Is There Really a de Sitter/CFT Duality
Lisa Dyson, James Lindesay, Leonard Susskind
TL;DR
The paper argues that de Sitter complementarity precludes the standard dS/CFT boundary correlators in a finite-entropy de Sitter space, contrasting with infinite-entropy QFT where correlations decay. It shows that finite horizon entropy leads to a discrete spectrum and inevitable Poincaré recurrences, producing chaotic late-time fluctuations and a nonzero long-time average, thereby obstructing a conventional local boundary CFT description. Through both analytic arguments and a random-matrix Appendix, the authors illustrate that boundary observables in de Sitter space would require nonstandard, nonlocal constructs or rely on nonperturbative topology-sum effects.
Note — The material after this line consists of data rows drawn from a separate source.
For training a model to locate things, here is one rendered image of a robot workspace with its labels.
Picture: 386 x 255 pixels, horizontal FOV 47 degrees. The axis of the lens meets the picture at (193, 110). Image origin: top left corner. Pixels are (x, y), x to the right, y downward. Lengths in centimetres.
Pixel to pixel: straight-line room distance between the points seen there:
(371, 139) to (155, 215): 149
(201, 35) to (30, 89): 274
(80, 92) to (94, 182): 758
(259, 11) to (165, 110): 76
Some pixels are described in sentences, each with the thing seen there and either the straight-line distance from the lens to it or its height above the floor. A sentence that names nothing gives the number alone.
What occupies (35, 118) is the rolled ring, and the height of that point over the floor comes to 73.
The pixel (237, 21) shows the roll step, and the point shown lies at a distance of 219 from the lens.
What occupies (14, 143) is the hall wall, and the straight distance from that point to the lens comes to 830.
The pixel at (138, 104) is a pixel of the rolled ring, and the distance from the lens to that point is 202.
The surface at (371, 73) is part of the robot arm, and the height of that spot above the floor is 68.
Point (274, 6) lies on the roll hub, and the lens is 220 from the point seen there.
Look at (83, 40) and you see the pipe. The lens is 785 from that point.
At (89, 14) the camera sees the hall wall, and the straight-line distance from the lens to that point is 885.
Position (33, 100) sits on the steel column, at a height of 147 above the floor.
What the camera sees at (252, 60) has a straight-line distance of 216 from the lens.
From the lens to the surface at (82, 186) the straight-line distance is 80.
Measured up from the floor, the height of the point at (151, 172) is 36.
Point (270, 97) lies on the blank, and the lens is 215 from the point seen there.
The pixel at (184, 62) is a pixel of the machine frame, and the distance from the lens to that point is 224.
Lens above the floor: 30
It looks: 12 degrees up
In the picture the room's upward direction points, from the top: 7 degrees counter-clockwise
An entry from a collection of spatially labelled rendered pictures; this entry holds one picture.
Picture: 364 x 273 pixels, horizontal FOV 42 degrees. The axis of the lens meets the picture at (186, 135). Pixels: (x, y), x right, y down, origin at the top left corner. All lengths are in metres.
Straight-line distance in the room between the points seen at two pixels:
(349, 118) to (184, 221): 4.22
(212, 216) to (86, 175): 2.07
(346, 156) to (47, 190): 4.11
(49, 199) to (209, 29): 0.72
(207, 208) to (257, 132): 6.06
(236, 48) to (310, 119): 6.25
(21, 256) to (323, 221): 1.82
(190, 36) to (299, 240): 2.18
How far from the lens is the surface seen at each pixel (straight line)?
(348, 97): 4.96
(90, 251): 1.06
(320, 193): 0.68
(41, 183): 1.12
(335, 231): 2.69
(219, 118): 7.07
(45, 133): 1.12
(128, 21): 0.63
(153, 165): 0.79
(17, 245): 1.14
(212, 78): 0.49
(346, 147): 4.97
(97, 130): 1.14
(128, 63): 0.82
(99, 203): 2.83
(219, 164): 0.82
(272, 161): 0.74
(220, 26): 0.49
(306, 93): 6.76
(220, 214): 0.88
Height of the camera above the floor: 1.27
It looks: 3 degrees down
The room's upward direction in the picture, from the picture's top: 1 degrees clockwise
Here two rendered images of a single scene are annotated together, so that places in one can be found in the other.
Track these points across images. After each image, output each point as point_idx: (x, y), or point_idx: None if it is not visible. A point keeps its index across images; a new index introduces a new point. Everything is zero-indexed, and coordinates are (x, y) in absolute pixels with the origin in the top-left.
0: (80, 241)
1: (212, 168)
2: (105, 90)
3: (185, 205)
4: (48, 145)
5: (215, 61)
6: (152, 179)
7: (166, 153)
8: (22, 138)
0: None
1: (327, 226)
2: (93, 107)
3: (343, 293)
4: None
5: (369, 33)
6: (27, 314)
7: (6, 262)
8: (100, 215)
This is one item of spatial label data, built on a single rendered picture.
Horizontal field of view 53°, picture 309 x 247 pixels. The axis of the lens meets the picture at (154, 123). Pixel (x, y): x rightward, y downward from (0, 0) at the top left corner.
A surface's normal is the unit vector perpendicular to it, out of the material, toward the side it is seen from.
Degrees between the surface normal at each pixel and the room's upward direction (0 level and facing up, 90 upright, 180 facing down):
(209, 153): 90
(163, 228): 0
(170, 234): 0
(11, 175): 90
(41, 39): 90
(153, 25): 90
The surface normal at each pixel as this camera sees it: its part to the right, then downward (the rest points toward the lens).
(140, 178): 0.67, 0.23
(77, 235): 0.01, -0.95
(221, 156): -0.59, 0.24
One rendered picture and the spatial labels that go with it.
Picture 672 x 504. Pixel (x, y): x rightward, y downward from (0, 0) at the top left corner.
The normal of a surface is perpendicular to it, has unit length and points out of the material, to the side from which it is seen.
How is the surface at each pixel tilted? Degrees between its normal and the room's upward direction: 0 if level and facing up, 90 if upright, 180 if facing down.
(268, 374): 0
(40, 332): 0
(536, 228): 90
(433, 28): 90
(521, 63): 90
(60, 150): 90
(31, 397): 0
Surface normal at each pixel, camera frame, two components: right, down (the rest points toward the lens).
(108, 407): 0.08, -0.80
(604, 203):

These results challenge the viability of a straightforward dS/CFT duality for cosmological horizons and highlight fundamental limits on holographic descriptions of de Sitter space.
Abstract
In this paper a de Sitter Space version of Black Hole Complementarity is formulated which states that an observer in de Sitter Space describes the surrounding space as a sealed finite temperature cavity bounded by a horizon which allows no loss of information. We then discuss the implications of this for the existence of boundary correlators in the hypothesized dS/cft correspondence. We find that dS complementarity precludes the existence of the appropriate limits. We find that the limits exist only in approximations in which the entropy of the de Sitter Space is infinite. The reason that the correlators exist in quantum field theory in the de Sitter Space background is traced to the fact that horizon entropy is infinite in QFT.